こうしていると、ハジメの頃によく三人で、同じ部屋に寝泊りしたことを思い出すのだ。
そんなことを知る由もない俺達は、呑気に眠り続けている。
あの時、アルクはたまに、寝言でハルトの名を呼んでいた。
自分がハジメだった頃、たまに耳にするそのハルトという名を聞いて、ハジメは不思議に思ったものだった。
しかしその後、自分が禁忌を犯して生まれ変わることを決めた時、ハジメはやっと理解する。
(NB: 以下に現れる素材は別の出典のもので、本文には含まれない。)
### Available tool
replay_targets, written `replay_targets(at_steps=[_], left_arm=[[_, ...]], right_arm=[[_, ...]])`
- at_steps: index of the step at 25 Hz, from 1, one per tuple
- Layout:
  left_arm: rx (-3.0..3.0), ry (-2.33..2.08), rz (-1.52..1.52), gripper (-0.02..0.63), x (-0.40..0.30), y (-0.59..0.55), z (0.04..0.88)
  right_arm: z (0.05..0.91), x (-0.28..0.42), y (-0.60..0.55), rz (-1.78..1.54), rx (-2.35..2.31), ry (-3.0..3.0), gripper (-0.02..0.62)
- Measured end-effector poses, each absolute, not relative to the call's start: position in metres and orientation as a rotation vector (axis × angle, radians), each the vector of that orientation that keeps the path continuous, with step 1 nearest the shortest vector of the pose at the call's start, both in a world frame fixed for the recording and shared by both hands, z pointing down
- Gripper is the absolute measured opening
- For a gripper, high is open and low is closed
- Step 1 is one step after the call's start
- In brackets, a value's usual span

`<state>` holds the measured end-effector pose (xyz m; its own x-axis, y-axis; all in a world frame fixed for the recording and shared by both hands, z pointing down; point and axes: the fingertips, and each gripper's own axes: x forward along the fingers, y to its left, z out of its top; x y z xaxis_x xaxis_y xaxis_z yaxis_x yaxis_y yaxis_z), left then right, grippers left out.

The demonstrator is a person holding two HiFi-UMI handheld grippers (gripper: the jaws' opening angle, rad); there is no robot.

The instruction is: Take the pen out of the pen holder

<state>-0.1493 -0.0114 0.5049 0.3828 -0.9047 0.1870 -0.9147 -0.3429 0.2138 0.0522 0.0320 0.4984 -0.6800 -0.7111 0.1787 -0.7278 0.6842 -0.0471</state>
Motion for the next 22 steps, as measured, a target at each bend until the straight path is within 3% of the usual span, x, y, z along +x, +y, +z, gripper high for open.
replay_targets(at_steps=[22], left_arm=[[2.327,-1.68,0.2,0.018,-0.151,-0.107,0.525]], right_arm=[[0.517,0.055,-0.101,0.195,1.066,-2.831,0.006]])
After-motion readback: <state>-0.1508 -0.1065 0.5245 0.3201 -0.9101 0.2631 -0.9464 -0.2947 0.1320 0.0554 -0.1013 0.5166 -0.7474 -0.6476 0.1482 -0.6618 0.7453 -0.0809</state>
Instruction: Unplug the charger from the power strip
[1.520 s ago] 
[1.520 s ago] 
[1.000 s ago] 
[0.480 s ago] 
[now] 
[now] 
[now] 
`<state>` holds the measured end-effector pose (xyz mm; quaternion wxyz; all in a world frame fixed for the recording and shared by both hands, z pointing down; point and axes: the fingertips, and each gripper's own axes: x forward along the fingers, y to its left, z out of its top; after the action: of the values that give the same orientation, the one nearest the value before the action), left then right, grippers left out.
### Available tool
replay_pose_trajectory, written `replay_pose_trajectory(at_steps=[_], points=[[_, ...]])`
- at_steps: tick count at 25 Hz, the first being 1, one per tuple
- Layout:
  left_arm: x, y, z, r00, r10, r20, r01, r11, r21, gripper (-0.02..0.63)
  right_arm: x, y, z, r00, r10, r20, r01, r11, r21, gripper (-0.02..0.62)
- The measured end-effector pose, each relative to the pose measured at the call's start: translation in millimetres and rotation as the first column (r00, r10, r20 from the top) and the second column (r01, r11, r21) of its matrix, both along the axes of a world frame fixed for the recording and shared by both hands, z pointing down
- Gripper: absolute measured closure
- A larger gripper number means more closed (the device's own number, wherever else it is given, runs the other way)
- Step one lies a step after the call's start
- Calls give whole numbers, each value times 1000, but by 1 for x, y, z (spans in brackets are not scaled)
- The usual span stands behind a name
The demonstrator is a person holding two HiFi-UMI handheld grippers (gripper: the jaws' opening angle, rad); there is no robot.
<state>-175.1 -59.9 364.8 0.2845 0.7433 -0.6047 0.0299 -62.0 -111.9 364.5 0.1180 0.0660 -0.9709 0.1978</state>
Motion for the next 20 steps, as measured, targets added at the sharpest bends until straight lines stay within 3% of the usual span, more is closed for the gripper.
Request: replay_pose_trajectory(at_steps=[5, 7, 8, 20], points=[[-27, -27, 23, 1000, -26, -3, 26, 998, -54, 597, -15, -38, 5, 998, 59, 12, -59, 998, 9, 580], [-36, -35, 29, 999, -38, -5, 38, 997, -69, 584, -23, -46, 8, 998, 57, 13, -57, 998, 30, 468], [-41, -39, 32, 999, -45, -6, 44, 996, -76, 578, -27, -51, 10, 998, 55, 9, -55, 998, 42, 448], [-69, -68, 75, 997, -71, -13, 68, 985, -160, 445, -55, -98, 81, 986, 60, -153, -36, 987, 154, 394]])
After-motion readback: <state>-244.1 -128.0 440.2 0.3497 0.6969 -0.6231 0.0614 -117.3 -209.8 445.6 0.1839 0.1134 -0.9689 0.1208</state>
ハルトというのは、おそらく生まれ変わった自分の名なのだと。
おそらく見た目が似ているから、アルクはハジメを初めて目にした日、思わずハルトと声をかけたのだ。
そしてその頃の俺達の様子から、ハルトは自分がこの先命を落とすであろう事も理解している。
どうせ禁忌の呪いのせいで、あともう少しの命という事には変わりない。しかしおそらく自分は、魔王との戦いに協力する中で命を落とし、体を乗っ取られるだろう。
ハルトは右を見て、俺とアルクを見つめる。
最後にまたこうして、共に時間を過ごすことができて、本当に良かったと思う。
その時俺は、なぜかふと目を覚ます。
体を起こして伸びをして、左に目をやると、ぐっすりと眠っているアルクの横で、ハルトが上体を起こして座っている姿が目に入る。
ハルトは物音で俺に気付き、こちらに目をやった。
「やあ。ごめん、起こしちゃったかな」
「いや。しかし何してるんだ。眠れないのか?」
「……いや、ただ少し昔のことを思い出していただけだ」
部屋が暗いせいか、俺がまだ寝ぼけているせいかは分からないが、ハルトはどこかいつもと様子が違う。
快活ににっこりと笑う姿はなく、どこか悲しみを湛えた表情で、じっと空間の一部を見つめていた。
しばらく無言だったハルトが、やがて俺に向かって言う。
「すまないが、一つ、お願いを聞いてくれないかな」
「何だ」
「君のあの、忍者の姿……。実は、僕の知り合いにすごく似ていてね。ほんの一瞬でいい、もう一度、その姿を見せてくれないかな……」
俺はハルトを見返した。
いつものように俺をからかう様子はなく、その調子はどこまでも沈んでいて、寂しそうだ。
俺は小さくため息をつき、その場で猫耳忍者に変身する。
我ながらお人好しなのだ。
月光に照らされた俺の姿を見て、ハルトの目が光を帯びる。
とても大切な何かを眺めるように、ハルトは俺を見つめ続け、その姿を目に焼き付ける。
それはハルトにとっての勇者の姿だった。
とても強くて勇敢で、自分のために大衆の前で屈強な男達を叩きのめした、あの勇者だ。
やがて1分程すると、ハルトは俺に礼を言った。
「ありがとう。もう十分だ。」
俺は元の姿へと戻り、またベッドの上で丸くなる。
翌朝目を覚ました時、俺はその時のことを、全く覚えていなかった。